The most salient conclusion from the last decade of molecular work in the pulmonary hypertension field is that the more we seek, the more complexity we find. Single molecular events pointing to disease etiology or treatment targets are rare, which necessitates the need to look for and make sense of complex molecular interactions across multiple biologic pathways. The abundance of big data from omics platforms, genomics, health records, and imaging (among other sources) is difficult to distill and interpret in a manner that can benefit patients, providers, and scientists. Rhodes et al¹⁸ take on this challenging task in the context of pulmonary hypertension, drawing from recent investigations linking clinical pulmonary hypertension cohorts with proteomics, metabolomics, transcriptomics, and other high-dimensional data. The article also provides an accessible and timely introduction to cutting-edge analytic approaches for synthesizing big data, including machine learning, network medicine, and personalized drug selection.

Functional imaging of the RV–pulmonary vascular unit has evolved and advanced significantly over recent years. RV function and the interaction between pulmonary vascular dysfunction and RV compensation are key prognostic determinants in patients with PH. Echo-cardiography and cardiac magnetic resonance imaging remain the primary clinical tools for these assessments, but even these conventional modalities boast important technical advancements that now inform clinical decision-making, including speckle tracking, 3-dimensional imaging, and tissue characterization. Perhaps the most exciting advances in PH-related imaging relate to the emerging ability to observe and quantify pulmonary vascular structure and function. New approaches under investigation include positron emission tomography tracers targeting pulmonary vascular markers, hyperpolarized xenon magnetic resonance studies of pulmonary gas exchange, and machine learning analysis of pulmonary vascular morphology.

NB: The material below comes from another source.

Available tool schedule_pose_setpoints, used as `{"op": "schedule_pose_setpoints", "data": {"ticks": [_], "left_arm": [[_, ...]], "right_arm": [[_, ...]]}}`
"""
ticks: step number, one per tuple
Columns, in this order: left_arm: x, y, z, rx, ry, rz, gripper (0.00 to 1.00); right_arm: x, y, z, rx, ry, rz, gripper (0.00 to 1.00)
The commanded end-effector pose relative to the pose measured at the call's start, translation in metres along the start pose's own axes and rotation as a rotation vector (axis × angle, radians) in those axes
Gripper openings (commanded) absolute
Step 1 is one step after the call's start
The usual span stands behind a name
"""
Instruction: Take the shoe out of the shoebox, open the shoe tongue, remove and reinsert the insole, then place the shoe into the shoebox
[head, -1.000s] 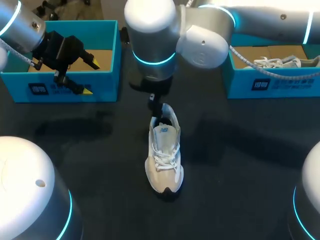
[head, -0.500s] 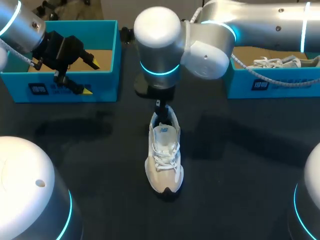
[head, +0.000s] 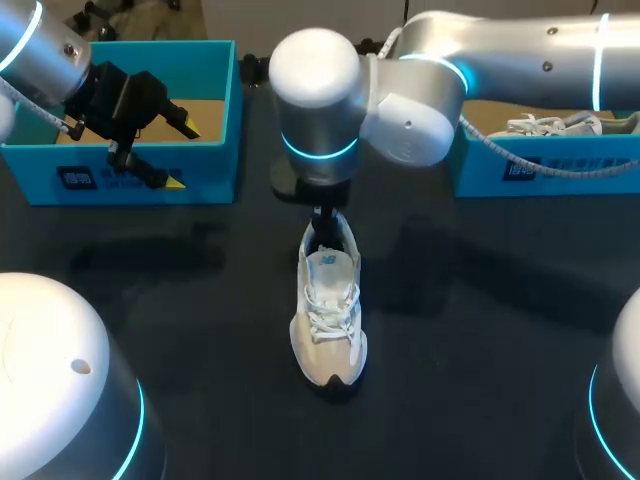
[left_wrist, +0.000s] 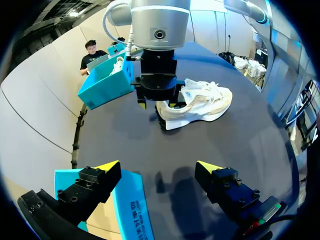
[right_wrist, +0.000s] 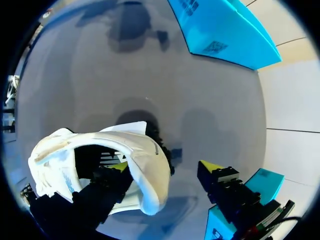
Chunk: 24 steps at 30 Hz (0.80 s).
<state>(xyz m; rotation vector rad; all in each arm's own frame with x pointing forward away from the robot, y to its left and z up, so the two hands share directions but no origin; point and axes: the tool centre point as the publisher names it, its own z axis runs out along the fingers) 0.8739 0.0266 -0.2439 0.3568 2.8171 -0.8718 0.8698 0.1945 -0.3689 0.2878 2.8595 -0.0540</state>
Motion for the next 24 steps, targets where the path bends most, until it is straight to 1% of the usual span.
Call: {"op": "schedule_pose_setpoints", "data": {"ticks": [1, 5, 8, 11, 12, 13, 14, 16, 17, 18, 24], "left_arm": [[0.001, -0.0003, -0.0006, -0.003, 0.0, 0.0, 1.0], [0.001, -0.0003, -0.0006, -0.003, 0.0, 0.0, 1.0], [0.001, -0.0003, -0.0006, -0.003, 0.0, 0.0, 1.0], [0.001, -0.0003, -0.0006, -0.003, 0.0, 0.0, 1.0], [0.001, -0.0003, -0.0006, -0.003, 0.0, 0.0, 1.0], [0.001, -0.0003, -0.0006, -0.003, 0.0, 0.0, 1.0], [0.001, -0.0003, -0.0006, -0.003, 0.0, 0.0, 1.0], [0.001, -0.0003, -0.0006, -0.003, 0.0, 0.0, 1.0], [0.001, -0.0003, -0.0006, -0.003, 0.0, 0.0, 1.0], [0.001, -0.0003, -0.0006, -0.003, 0.0, 0.0, 1.0], [0.001, -0.0003, -0.0006, -0.003, 0.0, 0.0, 1.0]], "right_arm": [[0.0023, 0.0007, 0.0049, 0.001, 0.005, -0.008, 0.87], [0.0025, 0.0008, 0.0064, 0.001, 0.009, -0.008, 0.69], [0.0018, 0.0011, 0.0074, 0.001, 0.009, -0.01, 0.73], [0.0005, 0.0009, 0.0083, 0.002, 0.009, -0.012, 0.73], [0.0002, 0.0007, 0.0084, 0.002, 0.009, -0.015, 0.72], [-0.0003, 0.0004, 0.0087, 0.002, 0.009, -0.018, 0.65], [-0.0005, 0.0002, 0.009, 0.003, 0.009, -0.019, 0.49], [-0.0009, -0.0007, 0.0096, 0.005, 0.01, -0.02, 0.31], [-0.0009, -0.0009, 0.0096, 0.005, 0.01, -0.019, 0.14], [-0.0009, -0.001, 0.0096, 0.006, 0.009, -0.02, 0.0], [0.0012, -0.0013, 0.0087, 0.003, -0.004, 0.005, 0.0]]}}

Alenezi et al¹⁹ share their expertise and insight with a summary of recent literature of these imaging techniques that hold promise to improve diagnosis, prognosis, and inform therapeutic response for patients with PH.

Access to human pulmonary vascular tissue is almost exclusively limited to end stage disease, and there are similar challenges with access to RV samples from humans. This limitation makes understanding of early disease and the effect of therapy on relevant tissues highly challenging. Ultimately, therefore, uncovering the molecular etiology of the diverse forms of pulmonary hypertension and right heart failure and studies of novel therapeutics require relevant animal models. Boucherat et al²⁰ provide a timely and balanced review of the state of the field of animal models of the pulmonary circulation. While animal models are most established in group 1 pulmonary arterial hypertension, this review complements other reviews in this series by also discussing animal models of group 2 and 3 pulmonary hypertension and RV dysfunction that may be used to move these under-studied fields forward.

We hope this forward-looking review series will be a source of insight and inspiration to those in the pulmonary hypertension field and the next generation of investigators and providers.